- **REQUIREMENT**: Transcribe exactly the lines that begin the material and continue through the line containing "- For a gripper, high". Leave out whatever follows.

------------------------------------------------------------

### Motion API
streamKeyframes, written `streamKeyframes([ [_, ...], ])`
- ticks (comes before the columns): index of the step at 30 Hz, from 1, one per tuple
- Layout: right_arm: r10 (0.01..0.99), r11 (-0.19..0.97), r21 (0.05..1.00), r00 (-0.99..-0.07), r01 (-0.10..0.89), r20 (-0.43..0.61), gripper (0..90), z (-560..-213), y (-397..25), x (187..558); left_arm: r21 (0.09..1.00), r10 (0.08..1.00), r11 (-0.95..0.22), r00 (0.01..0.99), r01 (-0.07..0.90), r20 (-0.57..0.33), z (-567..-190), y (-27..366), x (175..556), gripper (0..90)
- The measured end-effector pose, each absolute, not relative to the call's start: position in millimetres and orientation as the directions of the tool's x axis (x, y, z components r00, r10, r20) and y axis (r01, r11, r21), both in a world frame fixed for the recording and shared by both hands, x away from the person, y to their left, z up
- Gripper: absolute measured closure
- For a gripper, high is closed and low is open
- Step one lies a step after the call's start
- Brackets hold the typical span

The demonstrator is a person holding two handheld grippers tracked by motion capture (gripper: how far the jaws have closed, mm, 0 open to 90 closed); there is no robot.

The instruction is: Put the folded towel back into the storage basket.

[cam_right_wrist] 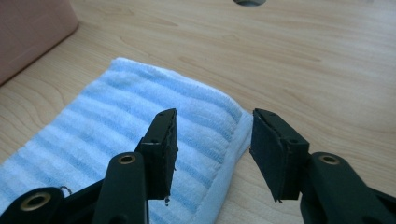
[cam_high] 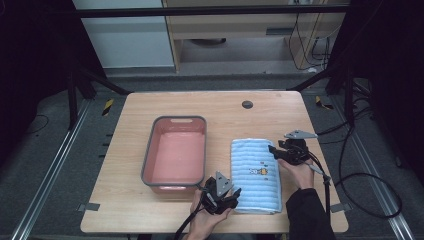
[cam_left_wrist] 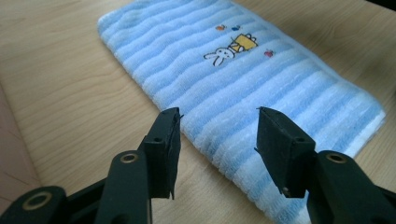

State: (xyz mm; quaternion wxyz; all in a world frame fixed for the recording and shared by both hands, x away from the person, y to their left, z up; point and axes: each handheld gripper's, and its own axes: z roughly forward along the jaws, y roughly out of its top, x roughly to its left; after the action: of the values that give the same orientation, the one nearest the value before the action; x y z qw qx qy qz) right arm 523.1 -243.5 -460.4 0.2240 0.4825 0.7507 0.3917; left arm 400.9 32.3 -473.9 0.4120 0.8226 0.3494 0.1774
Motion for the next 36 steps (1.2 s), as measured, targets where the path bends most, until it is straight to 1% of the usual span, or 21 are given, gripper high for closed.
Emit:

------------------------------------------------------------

- **RESPONSE TO THIS EXERCISE**:
### Motion API
streamKeyframes, written `streamKeyframes([ [_, ...], ])`
- ticks (comes before the columns): index of the step at 30 Hz, from 1, one per tuple
- Layout: right_arm: r10 (0.01..0.99), r11 (-0.19..0.97), r21 (0.05..1.00), r00 (-0.99..-0.07), r01 (-0.10..0.89), r20 (-0.43..0.61), gripper (0..90), z (-560..-213), y (-397..25), x (187..558); left_arm: r21 (0.09..1.00), r10 (0.08..1.00), r11 (-0.95..0.22), r00 (0.01..0.99), r01 (-0.07..0.90), r20 (-0.57..0.33), z (-567..-190), y (-27..366), x (175..556), gripper (0..90)
- The measured end-effector pose, each absolute, not relative to the call's start: position in millimetres and orientation as the directions of the tool's x axis (x, y, z components r00, r10, r20) and y axis (r01, r11, r21), both in a world frame fixed for the recording and shared by both hands, x away from the person, y to their left, z up
- Gripper: absolute measured closure
- For a gripper, high is closed and low is open

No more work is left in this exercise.